Of the material below, only the lines from the line containing "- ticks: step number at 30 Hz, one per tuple" down to the line containing "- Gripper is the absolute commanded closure" belong in the answer, written out exactly.

• [SUPPLIED DATA]
——
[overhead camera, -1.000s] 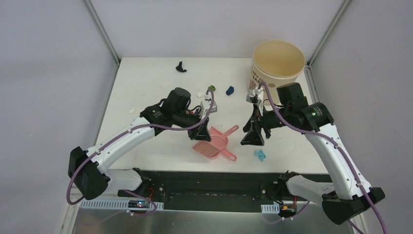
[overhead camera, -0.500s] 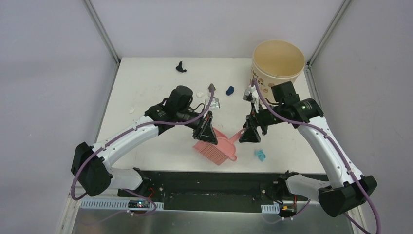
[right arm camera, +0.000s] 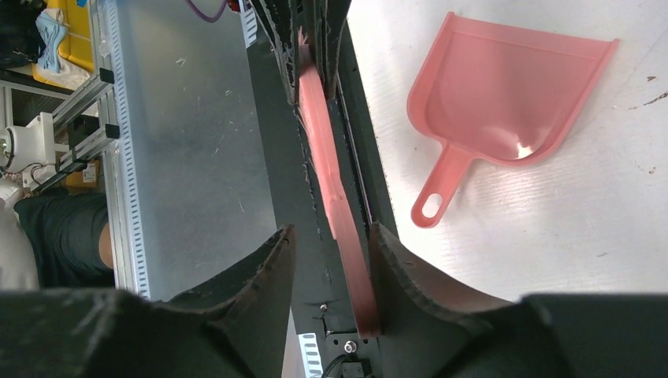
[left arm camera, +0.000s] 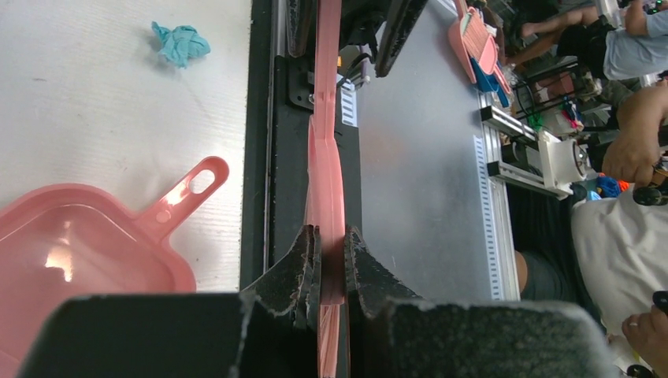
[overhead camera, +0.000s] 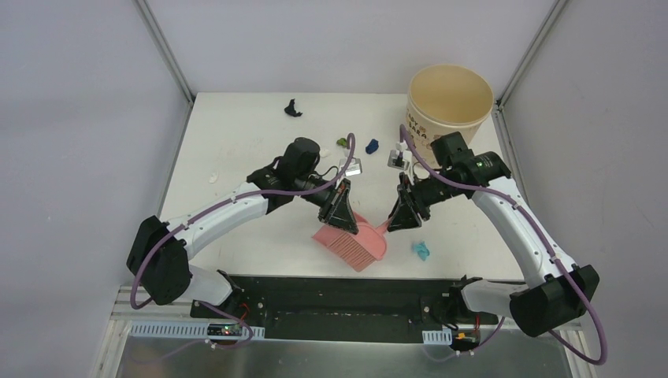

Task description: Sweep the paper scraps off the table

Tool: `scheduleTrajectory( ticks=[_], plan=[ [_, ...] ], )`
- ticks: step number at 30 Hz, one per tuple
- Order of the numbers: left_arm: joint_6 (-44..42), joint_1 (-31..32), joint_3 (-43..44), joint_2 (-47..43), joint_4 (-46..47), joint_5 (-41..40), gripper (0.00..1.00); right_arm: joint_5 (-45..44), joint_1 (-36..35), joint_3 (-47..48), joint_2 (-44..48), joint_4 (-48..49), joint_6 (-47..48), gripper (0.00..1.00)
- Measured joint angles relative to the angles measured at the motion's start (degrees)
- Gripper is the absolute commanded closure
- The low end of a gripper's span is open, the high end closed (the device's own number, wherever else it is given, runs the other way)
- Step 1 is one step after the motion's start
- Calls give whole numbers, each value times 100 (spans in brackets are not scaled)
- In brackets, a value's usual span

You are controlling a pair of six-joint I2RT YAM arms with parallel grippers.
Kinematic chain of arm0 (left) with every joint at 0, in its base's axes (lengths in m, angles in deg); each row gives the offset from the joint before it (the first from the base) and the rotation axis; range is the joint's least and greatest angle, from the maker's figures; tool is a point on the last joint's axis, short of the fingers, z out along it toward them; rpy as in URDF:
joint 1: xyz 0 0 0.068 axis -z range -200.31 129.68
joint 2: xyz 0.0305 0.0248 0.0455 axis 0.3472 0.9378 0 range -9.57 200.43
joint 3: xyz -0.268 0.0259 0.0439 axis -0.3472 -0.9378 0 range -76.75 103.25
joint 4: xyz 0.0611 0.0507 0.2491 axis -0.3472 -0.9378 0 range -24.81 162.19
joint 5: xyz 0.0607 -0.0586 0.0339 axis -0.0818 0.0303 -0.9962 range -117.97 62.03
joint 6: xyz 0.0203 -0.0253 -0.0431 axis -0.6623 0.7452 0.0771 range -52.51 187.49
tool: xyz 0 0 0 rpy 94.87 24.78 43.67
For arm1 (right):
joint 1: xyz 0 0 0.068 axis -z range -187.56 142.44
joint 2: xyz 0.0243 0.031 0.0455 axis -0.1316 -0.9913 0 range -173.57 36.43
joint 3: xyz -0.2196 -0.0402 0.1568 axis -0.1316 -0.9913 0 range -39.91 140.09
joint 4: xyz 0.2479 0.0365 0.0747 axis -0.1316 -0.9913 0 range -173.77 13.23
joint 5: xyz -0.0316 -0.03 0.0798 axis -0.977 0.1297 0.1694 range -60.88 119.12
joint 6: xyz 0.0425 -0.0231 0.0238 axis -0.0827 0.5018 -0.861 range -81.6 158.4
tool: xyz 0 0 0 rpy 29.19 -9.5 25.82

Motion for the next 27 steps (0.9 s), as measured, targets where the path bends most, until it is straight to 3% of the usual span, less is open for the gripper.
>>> scheduleTrajectory(
  ticks=[4,6,8,10,12,14,17,23,27],
  plan=[
    [37,-13,0,31,31,125,100,-22,4,-2,0,-42,74,83],
    [55,-37,0,35,63,197,100,-37,4,-2,0,-46,85,99],
    [46,-68,-4,46,107,197,98,26,4,-2,0,-105,68,100],
    [39,-76,-9,68,129,201,75,28,4,-4,0,-90,17,100],
    [33,-74,-9,74,136,42,61,11,11,-35,2,-61,-107,100],
    [151,-70,-22,72,153,-481,52,-151,17,-39,2,35,-291,100],
    [610,-74,-321,-219,186,-1707,48,-485,210,-39,31,166,-549,100],
    [2973,70,-1646,-1794,-472,-4527,47,-1364,1088,-39,382,378,-1139,100],
    [4280,874,-2455,-2382,-1200,-5991,40,-1864,1464,-282,831,920,-1613,100]
  ],
)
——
• [RESULT FOR THIS EXERCISE]
- ticks: step number at 30 Hz, one per tuple
- Order of the numbers: left_arm: joint_6 (-44..42), joint_1 (-31..32), joint_3 (-43..44), joint_2 (-47..43), joint_4 (-46..47), joint_5 (-41..40), gripper (0.00..1.00); right_arm: joint_5 (-45..44), joint_1 (-36..35), joint_3 (-47..48), joint_2 (-44..48), joint_4 (-48..49), joint_6 (-47..48), gripper (0.00..1.00)
- Measured joint angles relative to the angles measured at the motion's start (degrees)
- Gripper is the absolute commanded closure

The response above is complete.